Кивнув, направляюсь к выходу. Девчонки ждут меня за дверью, я тепло улыбаюсь в ответ на их взгляды и, обхватив стоящих ближе Катари и Лиссу за плечи, тяну их за собой, задумчиво говоря:
— Этот Юнидатус Тарот… с ним надо поосторожнее.
— Да, — соглашается Манакриза. — Все в панике, как перед приездом главнокомандующего. А это ведь простой казначей.
— Похоже, совсем непростой. Надо посмотреть информацию в сети.
Манакриза кивает.
В секторе и правда переполох: все служащие намывают стены и двери, даже преподаватели. Кураторы Урш и Шаанти щетками надраивают холл возле своих кабинетов, причем так усиленно, что почти не замечают проходящих мимо студентов.
В жилом секторе еще большая суматоха, шум и гам, все носятся с тазиками, ведрами, тряпками и вытаращенными глазами. Больше всех перепугана Рона, коса у нее лохматая — так она ее затеребила от нервов.
— Ты спокойна. — Ловлю ее за плечо и смотрю в глаза. — Ты со всем справишься, я верю в тебя, ты сама веришь в себя, поэтому у тебя все получится.
На мгновение меня накрывает щекотно-восторженное ощущение, и взгляд Роны меняется, она шумно выдыхает и кивает:
— Да, конечно. Спасибо, что притормозила меня, иногда полезно остановиться на миг.
В первой комнате невест прибираются обе соседки Принцессы, а она сидит на кровати и раздает указания. Во второй все мрачны после недавней драки.
А у нас в комнате кто-то плачет.
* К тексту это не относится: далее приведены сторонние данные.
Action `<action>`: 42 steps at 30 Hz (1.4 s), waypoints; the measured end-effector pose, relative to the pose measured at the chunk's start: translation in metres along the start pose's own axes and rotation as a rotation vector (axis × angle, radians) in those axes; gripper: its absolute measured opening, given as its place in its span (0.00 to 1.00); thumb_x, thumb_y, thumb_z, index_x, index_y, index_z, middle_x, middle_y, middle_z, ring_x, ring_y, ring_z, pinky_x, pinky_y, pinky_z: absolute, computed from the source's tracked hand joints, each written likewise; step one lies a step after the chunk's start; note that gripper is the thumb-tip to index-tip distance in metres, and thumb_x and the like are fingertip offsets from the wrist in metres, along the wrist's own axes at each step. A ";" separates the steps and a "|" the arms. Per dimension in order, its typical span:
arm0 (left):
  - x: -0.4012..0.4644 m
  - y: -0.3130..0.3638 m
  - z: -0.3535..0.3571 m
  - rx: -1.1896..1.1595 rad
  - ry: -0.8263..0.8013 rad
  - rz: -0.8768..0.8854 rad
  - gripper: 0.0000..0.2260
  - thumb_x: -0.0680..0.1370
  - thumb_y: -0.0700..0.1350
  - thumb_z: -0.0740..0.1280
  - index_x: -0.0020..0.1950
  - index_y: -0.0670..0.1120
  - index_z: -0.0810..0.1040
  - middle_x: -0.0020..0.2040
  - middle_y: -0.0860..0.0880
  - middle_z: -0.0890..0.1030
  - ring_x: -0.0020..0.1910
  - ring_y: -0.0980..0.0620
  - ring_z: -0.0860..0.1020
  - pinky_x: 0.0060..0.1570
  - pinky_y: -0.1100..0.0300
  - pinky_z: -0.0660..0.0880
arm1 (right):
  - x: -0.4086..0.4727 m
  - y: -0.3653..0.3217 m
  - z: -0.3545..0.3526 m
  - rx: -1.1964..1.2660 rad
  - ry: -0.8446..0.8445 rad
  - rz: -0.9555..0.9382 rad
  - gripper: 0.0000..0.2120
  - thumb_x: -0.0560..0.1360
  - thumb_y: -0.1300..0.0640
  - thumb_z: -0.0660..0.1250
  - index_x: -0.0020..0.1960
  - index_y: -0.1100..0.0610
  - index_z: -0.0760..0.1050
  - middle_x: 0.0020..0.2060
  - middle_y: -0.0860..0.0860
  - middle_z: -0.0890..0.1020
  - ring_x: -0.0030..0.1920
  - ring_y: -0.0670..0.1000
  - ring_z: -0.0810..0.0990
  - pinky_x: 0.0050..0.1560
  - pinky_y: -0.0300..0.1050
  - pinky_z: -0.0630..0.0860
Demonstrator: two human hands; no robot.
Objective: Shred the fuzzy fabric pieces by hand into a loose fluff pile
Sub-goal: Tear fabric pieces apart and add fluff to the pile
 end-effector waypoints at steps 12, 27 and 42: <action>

Даже не в комнате, а в ванной. Меня охватывает холодок от вдруг отчетливо вспомнившегося кошмара с разнесшей ванную комнату Саламандрой.
— М-м… — тянет Лисса.
— Кажется, кому-то нужна помощь, — Катари оглядывается на меня и Манакризу.
Та косится на подушку, под которой спрятан нож, но остается на месте, видимо сочтя рыдающего сейчас в нашей ванной комнате недостойным вооруженного приема.
Вперед отправляюсь я, встаю сбоку от двери, прежде чем ее открыть. Плач становится сильнее, переходит на высокую трагичную ноту, срывается в протяжные рыдания и снова поднимается, прежде чем перейти в рев, и так по кругу.
В первые несколько секунд в комнате никого нет, я успеваю обшарить все взглядом, а потом… в ванне начинает проявляться тело в разноцветных светящихся чешуйках. Даже подвернув хвост под себя, Саламандра едва помещается в полости. Мда, больше этой любительнице купаний в ванне не поплавать, тут целый бассейн нужен.